(Stored data)
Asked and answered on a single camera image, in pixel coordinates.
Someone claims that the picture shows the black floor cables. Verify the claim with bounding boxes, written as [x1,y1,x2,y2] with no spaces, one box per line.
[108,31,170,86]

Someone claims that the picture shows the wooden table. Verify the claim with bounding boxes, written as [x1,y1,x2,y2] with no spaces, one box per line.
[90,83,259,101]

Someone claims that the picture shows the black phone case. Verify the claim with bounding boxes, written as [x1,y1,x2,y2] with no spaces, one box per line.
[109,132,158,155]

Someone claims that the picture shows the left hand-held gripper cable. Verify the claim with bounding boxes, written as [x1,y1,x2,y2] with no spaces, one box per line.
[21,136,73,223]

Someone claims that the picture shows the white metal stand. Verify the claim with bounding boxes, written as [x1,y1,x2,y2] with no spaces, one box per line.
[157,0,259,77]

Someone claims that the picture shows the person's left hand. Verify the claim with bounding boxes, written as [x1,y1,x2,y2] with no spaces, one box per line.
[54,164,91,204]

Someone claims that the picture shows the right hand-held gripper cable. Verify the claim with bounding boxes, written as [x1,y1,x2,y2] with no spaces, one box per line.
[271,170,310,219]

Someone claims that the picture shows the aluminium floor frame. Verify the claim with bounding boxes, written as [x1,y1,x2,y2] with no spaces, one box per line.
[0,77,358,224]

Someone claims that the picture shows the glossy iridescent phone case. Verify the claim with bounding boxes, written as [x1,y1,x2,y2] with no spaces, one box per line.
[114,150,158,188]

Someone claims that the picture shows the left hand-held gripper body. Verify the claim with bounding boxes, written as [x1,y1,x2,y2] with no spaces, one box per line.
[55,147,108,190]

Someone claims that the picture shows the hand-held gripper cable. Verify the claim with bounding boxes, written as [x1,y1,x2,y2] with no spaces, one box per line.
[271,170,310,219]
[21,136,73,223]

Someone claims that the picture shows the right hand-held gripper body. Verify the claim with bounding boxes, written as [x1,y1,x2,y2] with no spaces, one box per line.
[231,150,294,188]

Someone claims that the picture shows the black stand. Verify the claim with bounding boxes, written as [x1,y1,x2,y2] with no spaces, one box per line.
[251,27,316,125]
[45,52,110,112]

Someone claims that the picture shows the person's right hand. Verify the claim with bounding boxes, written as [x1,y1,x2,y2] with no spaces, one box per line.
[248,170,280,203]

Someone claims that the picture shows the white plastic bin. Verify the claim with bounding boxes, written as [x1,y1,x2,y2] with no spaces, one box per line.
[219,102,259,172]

## Your assignment
Each record above has to be retyped exactly, with nothing left out.

## Exercise output
Asked and answered on a single camera image, in pixel coordinates.
Someone claims that the picture shows the black floor cables. Verify the claim with bounding boxes, written as [x1,y1,x2,y2] with no spaces, one box per line.
[108,31,170,86]

Someone claims that the picture shows the wooden table. Verify the claim with bounding boxes, written as [x1,y1,x2,y2] with no spaces, one box per line.
[90,83,259,101]

Someone claims that the picture shows the black phone case. Verify the claim with bounding boxes, written as [x1,y1,x2,y2] with no spaces, one box per line.
[109,132,158,155]

Someone claims that the picture shows the left hand-held gripper cable. Verify the claim with bounding boxes, written as [x1,y1,x2,y2] with no spaces, one box per line.
[21,136,73,223]

Someone claims that the picture shows the white metal stand. Verify the claim with bounding boxes, written as [x1,y1,x2,y2] with no spaces, one box per line.
[157,0,259,77]

Someone claims that the picture shows the person's left hand. Verify the claim with bounding boxes, written as [x1,y1,x2,y2] with no spaces, one box per line.
[54,164,91,204]

Someone claims that the picture shows the right hand-held gripper cable. Verify the claim with bounding boxes, written as [x1,y1,x2,y2] with no spaces, one box per line.
[271,170,310,219]

Someone claims that the picture shows the aluminium floor frame. Verify the claim with bounding boxes, written as [x1,y1,x2,y2] with no spaces, one box per line.
[0,77,358,224]

Someone claims that the picture shows the glossy iridescent phone case. Verify the claim with bounding boxes, written as [x1,y1,x2,y2] with no spaces, one box per line.
[114,150,158,188]

Someone claims that the picture shows the left hand-held gripper body. Verify the claim with bounding boxes, written as [x1,y1,x2,y2] with no spaces, one box per line.
[55,147,108,190]

Someone claims that the picture shows the hand-held gripper cable. Verify the claim with bounding boxes, written as [x1,y1,x2,y2] with no spaces, one box per line.
[271,170,310,219]
[21,136,73,223]

Someone claims that the picture shows the right hand-held gripper body. Verify the claim with bounding boxes, written as [x1,y1,x2,y2] with no spaces, one box per line.
[231,150,294,188]

Someone claims that the picture shows the black stand. Verify the claim with bounding boxes, written as [x1,y1,x2,y2] with no spaces, one box per line.
[251,27,316,125]
[45,52,110,112]

Someone claims that the picture shows the person's right hand. Verify the claim with bounding boxes, written as [x1,y1,x2,y2] with no spaces, one box per line.
[248,170,280,203]

Someone claims that the picture shows the white plastic bin. Verify the claim with bounding boxes, written as [x1,y1,x2,y2] with no spaces, one box per line.
[219,102,259,172]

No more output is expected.